WHAT THE TASK REQUIRES
A copy is needed of each line in the records that has the word "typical".

━━━━━ GIVEN RECORDS

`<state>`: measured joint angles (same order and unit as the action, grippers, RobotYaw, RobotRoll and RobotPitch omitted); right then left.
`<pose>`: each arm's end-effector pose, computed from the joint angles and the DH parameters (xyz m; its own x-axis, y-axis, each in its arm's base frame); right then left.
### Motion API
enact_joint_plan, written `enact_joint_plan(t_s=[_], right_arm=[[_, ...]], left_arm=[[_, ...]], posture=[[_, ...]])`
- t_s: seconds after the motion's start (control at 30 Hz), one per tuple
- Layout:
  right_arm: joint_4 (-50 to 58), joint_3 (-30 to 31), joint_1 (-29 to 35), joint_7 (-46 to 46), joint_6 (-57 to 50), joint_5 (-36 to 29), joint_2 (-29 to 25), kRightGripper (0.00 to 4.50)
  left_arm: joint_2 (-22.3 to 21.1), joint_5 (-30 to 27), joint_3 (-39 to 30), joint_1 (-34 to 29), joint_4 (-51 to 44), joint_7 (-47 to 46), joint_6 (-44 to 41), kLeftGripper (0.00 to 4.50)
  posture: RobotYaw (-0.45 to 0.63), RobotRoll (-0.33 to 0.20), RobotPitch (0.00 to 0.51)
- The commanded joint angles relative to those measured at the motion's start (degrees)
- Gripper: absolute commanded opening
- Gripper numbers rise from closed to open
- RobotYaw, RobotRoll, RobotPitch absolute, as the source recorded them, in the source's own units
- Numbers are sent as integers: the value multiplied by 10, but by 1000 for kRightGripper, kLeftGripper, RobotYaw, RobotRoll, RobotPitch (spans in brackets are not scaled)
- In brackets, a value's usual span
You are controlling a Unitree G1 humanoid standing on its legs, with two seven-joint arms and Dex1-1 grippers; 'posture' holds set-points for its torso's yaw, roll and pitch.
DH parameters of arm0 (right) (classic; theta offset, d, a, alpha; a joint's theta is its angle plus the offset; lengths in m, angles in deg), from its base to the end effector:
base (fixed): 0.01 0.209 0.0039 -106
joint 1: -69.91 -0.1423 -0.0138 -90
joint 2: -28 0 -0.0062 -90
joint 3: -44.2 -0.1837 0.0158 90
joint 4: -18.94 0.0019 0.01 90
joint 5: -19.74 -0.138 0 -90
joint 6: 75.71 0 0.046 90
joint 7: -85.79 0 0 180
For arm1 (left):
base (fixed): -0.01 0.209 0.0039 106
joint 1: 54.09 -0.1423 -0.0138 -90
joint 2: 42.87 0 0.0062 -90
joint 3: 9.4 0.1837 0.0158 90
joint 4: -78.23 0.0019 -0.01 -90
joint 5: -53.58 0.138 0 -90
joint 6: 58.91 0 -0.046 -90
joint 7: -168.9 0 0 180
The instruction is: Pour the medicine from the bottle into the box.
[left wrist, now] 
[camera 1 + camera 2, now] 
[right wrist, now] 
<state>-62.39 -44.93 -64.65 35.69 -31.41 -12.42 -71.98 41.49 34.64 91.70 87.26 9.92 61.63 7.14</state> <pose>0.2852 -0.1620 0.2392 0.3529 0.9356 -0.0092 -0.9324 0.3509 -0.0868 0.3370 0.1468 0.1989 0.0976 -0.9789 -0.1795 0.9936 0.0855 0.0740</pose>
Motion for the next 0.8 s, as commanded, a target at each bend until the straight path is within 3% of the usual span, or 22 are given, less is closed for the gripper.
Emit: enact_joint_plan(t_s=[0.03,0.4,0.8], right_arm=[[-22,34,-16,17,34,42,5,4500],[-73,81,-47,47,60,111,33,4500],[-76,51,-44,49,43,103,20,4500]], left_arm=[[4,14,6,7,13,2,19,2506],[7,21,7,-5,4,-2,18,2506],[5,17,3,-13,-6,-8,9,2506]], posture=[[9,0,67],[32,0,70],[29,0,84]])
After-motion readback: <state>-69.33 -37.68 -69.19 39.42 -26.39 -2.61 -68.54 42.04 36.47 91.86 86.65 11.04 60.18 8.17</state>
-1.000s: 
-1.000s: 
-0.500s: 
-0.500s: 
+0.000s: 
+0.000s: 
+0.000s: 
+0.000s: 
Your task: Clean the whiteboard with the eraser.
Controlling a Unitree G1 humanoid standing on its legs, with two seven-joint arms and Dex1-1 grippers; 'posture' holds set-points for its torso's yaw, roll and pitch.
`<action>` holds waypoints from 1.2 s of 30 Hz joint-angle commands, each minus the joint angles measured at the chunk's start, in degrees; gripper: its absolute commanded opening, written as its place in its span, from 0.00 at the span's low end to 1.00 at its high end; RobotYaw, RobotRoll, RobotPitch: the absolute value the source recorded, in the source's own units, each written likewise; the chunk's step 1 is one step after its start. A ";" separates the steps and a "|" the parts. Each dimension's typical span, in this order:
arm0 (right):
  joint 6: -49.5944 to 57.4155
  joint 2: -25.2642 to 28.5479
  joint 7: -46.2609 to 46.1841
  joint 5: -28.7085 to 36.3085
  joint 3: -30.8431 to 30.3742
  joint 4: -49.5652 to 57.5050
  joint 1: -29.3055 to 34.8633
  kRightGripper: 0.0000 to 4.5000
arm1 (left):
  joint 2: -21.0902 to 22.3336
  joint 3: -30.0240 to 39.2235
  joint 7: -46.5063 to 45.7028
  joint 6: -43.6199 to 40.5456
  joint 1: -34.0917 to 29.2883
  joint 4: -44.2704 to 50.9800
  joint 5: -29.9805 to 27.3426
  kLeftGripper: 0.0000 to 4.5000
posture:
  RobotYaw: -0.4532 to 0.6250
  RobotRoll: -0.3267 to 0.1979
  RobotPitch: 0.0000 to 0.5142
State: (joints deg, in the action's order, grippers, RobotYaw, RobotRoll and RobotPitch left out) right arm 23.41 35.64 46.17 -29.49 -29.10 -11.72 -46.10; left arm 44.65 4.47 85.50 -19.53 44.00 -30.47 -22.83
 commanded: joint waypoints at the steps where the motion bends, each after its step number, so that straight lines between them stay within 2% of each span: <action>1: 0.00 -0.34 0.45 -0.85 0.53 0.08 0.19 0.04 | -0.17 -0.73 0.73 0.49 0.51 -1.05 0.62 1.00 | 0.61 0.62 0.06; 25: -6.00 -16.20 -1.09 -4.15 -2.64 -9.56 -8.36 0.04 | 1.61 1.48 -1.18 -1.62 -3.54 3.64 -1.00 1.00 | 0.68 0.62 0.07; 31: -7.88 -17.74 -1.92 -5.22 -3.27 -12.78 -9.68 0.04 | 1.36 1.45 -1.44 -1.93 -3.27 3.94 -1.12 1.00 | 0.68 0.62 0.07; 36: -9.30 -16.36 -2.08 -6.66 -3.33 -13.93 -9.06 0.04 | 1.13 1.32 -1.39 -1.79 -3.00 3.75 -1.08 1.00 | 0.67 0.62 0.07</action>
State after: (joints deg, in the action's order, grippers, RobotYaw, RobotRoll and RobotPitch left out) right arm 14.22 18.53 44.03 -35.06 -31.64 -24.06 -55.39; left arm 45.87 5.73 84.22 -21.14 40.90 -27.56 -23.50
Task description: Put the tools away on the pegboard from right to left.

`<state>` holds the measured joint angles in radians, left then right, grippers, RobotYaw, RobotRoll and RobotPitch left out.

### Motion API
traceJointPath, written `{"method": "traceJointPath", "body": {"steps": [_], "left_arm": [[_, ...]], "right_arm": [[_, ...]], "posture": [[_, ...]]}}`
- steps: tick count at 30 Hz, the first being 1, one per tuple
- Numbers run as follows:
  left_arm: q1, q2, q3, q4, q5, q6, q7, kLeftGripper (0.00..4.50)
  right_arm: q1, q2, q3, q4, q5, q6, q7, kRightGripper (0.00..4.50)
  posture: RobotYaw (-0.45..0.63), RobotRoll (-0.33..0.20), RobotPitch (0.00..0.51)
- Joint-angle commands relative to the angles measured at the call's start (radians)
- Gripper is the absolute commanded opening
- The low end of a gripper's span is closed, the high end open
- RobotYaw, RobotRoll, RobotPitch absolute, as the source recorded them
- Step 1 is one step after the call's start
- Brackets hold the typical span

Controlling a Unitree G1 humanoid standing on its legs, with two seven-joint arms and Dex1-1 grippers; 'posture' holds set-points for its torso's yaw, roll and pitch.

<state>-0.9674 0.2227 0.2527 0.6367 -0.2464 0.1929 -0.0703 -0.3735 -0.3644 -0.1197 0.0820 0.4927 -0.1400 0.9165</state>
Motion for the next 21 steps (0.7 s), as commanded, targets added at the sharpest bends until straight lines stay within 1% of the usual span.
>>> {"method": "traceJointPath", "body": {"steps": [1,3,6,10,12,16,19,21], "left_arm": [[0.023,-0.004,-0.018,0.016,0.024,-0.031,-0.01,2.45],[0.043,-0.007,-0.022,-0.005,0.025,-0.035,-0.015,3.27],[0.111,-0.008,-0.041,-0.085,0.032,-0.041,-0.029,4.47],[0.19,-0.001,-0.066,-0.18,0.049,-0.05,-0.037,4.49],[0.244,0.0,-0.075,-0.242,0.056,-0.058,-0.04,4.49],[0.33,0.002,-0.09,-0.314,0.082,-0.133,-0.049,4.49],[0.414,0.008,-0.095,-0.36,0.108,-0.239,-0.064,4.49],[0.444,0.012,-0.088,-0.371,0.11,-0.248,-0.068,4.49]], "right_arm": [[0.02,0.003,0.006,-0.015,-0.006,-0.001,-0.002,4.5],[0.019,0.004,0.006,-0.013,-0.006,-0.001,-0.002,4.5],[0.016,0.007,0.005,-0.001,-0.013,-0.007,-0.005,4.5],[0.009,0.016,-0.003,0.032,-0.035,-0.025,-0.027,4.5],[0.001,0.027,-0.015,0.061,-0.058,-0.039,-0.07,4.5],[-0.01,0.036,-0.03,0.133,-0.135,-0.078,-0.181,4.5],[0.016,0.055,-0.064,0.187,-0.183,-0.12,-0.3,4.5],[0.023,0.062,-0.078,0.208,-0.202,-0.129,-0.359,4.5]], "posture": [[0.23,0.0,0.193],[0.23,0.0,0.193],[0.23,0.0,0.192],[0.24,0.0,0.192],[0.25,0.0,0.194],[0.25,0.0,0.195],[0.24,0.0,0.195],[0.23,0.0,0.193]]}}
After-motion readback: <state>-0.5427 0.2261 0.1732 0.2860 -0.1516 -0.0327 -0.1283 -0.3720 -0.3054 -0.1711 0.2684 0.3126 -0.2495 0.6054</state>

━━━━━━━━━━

TASK SOLUTION
`<action>` holds waypoints from 1.2 s of 30 Hz joint-angle commands, each minus the joint angles measured at the chunk's start, in degrees; gripper: its absolute commanded opening, written as its place in its span, from 0.00 at the span's low end to 1.00 at its high end; RobotYaw, RobotRoll, RobotPitch: the absolute value the source recorded, in the source's own units, each written likewise; the chunk's step 1 is one step after its start. A ";" separates the steps and a "|" the parts. Each dimension's typical span, in this order:
- Brackets hold the typical span

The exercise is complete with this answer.